EXCERPTED DATA >>
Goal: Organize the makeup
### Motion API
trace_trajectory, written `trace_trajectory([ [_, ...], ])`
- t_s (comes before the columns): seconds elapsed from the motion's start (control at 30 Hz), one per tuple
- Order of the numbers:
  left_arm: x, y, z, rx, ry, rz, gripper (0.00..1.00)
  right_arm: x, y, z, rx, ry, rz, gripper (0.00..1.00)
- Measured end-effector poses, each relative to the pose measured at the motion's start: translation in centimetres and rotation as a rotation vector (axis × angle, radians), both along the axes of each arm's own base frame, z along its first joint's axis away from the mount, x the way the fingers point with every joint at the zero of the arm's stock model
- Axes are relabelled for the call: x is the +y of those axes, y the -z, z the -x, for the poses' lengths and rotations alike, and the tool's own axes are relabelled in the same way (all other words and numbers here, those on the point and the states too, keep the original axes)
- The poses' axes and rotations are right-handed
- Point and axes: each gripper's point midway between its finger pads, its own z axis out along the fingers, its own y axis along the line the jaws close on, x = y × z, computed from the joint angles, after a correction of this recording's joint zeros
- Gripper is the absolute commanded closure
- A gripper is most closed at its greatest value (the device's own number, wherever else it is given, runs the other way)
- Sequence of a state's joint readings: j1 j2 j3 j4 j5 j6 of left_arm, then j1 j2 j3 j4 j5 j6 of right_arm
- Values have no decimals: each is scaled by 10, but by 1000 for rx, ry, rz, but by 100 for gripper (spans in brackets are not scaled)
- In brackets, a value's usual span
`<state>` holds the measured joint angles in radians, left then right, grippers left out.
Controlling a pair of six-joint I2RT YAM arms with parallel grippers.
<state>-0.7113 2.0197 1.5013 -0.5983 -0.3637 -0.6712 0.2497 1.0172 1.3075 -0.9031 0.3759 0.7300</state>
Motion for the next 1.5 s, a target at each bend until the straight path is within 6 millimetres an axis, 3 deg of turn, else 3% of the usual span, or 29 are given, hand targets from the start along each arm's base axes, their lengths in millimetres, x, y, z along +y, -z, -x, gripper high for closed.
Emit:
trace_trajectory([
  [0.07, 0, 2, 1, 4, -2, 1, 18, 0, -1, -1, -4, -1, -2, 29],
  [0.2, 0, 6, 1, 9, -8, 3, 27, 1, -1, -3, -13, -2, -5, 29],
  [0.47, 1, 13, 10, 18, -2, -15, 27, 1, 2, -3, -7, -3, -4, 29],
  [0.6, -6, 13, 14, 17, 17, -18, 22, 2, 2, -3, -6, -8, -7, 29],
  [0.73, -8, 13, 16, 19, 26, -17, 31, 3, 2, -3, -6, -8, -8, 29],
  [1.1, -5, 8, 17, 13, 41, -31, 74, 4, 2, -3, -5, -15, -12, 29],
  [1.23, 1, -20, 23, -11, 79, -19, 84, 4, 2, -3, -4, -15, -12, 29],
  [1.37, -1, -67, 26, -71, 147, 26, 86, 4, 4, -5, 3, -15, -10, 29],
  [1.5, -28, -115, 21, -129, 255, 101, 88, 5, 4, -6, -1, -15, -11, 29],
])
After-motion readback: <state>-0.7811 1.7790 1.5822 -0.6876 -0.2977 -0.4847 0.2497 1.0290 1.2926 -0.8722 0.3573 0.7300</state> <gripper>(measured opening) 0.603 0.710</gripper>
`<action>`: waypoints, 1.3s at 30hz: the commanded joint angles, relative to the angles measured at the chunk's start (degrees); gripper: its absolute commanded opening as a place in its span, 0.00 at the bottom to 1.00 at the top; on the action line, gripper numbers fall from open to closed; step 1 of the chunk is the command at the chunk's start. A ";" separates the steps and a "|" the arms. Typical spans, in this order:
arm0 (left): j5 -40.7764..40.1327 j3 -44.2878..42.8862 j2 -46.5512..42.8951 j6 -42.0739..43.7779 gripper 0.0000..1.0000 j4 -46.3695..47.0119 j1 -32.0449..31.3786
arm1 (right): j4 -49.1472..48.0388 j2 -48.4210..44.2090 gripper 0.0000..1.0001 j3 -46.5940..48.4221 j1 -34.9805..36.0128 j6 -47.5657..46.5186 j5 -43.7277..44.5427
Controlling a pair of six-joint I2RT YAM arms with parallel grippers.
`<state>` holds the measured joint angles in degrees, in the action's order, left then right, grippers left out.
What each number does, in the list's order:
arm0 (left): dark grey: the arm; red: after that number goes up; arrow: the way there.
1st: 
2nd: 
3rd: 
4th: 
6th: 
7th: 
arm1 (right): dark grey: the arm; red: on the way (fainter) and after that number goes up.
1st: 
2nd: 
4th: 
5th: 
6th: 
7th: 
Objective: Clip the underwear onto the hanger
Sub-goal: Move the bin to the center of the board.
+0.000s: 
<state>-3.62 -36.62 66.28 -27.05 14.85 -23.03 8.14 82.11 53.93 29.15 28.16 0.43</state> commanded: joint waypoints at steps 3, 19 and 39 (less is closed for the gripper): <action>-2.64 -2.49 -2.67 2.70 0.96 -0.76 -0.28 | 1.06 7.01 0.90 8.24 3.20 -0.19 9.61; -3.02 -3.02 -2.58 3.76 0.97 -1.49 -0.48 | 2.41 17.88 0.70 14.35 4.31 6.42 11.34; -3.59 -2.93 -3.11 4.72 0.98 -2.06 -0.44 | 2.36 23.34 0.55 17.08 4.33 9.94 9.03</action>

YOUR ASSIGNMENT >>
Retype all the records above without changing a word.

REPLY >>
Goal: Organize the makeup
### Motion API
trace_trajectory, written `trace_trajectory([ [_, ...], ])`
- t_s (comes before the columns): seconds elapsed from the motion's start (control at 30 Hz), one per tuple
- Order of the numbers:
  left_arm: x, y, z, rx, ry, rz, gripper (0.00..1.00)
  right_arm: x, y, z, rx, ry, rz, gripper (0.00..1.00)
- Measured end-effector poses, each relative to the pose measured at the motion's start: translation in centimetres and rotation as a rotation vector (axis × angle, radians), both along the axes of each arm's own base frame, z along its first joint's axis away from the mount, x the way the fingers point with every joint at the zero of the arm's stock model
- Axes are relabelled for the call: x is the +y of those axes, y the -z, z the -x, for the poses' lengths and rotations alike, and the tool's own axes are relabelled in the same way (all other words and numbers here, those on the point and the states too, keep the original axes)
- The poses' axes and rotations are right-handed
- Point and axes: each gripper's point midway between its finger pads, its own z axis out along the fingers, its own y axis along the line the jaws close on, x = y × z, computed from the joint angles, after a correction of this recording's joint zeros
- Gripper is the absolute commanded closure
- A gripper is most closed at its greatest value (the device's own number, wherever else it is given, runs the other way)
- Sequence of a state's joint readings: j1 j2 j3 j4 j5 j6 of left_arm, then j1 j2 j3 j4 j5 j6 of right_arm
- Values have no decimals: each is scaled by 10, but by 1000 for rx, ry, rz, but by 100 for gripper (spans in brackets are not scaled)
- In brackets, a value's usual span
`<state>` holds the measured joint angles in radians, left then right, grippers left out.
Controlling a pair of six-joint I2RT YAM arms with parallel grippers.
<state>-0.7113 2.0197 1.5013 -0.5983 -0.3637 -0.6712 0.2497 1.0172 1.3075 -0.9031 0.3759 0.7300</state>
Motion for the next 1.5 s, a target at each bend until the straight path is within 6 millimetres an axis, 3 deg of turn, else 3% of the usual span, or 29 are given, hand targets from the start along each arm's base axes, their lengths in millimetres, x, y, z along +y, -z, -x, gripper high for closed.
Emit:
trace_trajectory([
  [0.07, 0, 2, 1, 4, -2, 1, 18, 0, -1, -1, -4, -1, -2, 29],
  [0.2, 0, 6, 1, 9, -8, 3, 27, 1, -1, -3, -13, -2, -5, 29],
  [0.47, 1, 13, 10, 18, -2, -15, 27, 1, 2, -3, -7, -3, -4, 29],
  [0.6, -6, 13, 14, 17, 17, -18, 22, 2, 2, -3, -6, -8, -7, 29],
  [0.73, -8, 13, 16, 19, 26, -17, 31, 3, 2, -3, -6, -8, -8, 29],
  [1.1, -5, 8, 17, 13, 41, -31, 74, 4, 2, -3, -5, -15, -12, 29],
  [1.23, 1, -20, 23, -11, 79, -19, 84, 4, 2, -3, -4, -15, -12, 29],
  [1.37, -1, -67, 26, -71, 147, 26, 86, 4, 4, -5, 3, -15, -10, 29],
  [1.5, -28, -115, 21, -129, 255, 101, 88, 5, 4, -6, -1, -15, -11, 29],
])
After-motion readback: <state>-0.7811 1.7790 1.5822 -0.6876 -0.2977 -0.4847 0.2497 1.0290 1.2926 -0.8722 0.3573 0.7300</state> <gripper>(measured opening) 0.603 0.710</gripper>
`<action>`: waypoints, 1.3s at 30hz: the commanded joint angles, relative to the angles measured at the chunk's start (degrees); gripper: its absolute commanded opening as a place in its span, 0.00 at the bottom to 1.00 at the top; on the action line, gripper numbers fall from open to closed; step 1 of the chunk is the command at the chunk's start. A ";" separates the steps and a "|" the arms. Typical spans, in this order:
arm0 (left): j5 -40.7764..40.1327 j3 -44.2878..42.8862 j2 -46.5512..42.8951 j6 -42.0739..43.7779 gripper 0.0000..1.0000 j4 -46.3695..47.0119 j1 -32.0449..31.3786
arm1 (right): j4 -49.1472..48.0388 j2 -48.4210..44.2090 gripper 0.0000..1.0001 j3 -46.5940..48.4221 j1 -34.9805..36.0128 j6 -47.5657..46.5186 j5 -43.7277..44.5427
Controlling a pair of six-joint I2RT YAM arms with parallel grippers.
`<state>` holds the measured joint angles in degrees, in the action's order, left then right, grippers left out.
What each number does, in the list's order:
arm0 (left): dark grey: the arm; red: after that number goes up; arrow: the way there.
1st: 
2nd: 
3rd: 
4th: 
6th: 
7th: 
arm1 (right): dark grey: the arm; red: on the way (fainter) and after that number goes up.
1st: 
2nd: 
4th: 
5th: 
6th: 
7th: 
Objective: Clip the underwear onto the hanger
Sub-goal: Move the bin to the center of the board.
+0.000s: 
<state>-3.62 -36.62 66.28 -27.05 14.85 -23.03 8.14 82.11 53.93 29.15 28.16 0.43</state> commanded: joint waypoints at steps 3, 19 and 39 (less is closed for the gripper): <action>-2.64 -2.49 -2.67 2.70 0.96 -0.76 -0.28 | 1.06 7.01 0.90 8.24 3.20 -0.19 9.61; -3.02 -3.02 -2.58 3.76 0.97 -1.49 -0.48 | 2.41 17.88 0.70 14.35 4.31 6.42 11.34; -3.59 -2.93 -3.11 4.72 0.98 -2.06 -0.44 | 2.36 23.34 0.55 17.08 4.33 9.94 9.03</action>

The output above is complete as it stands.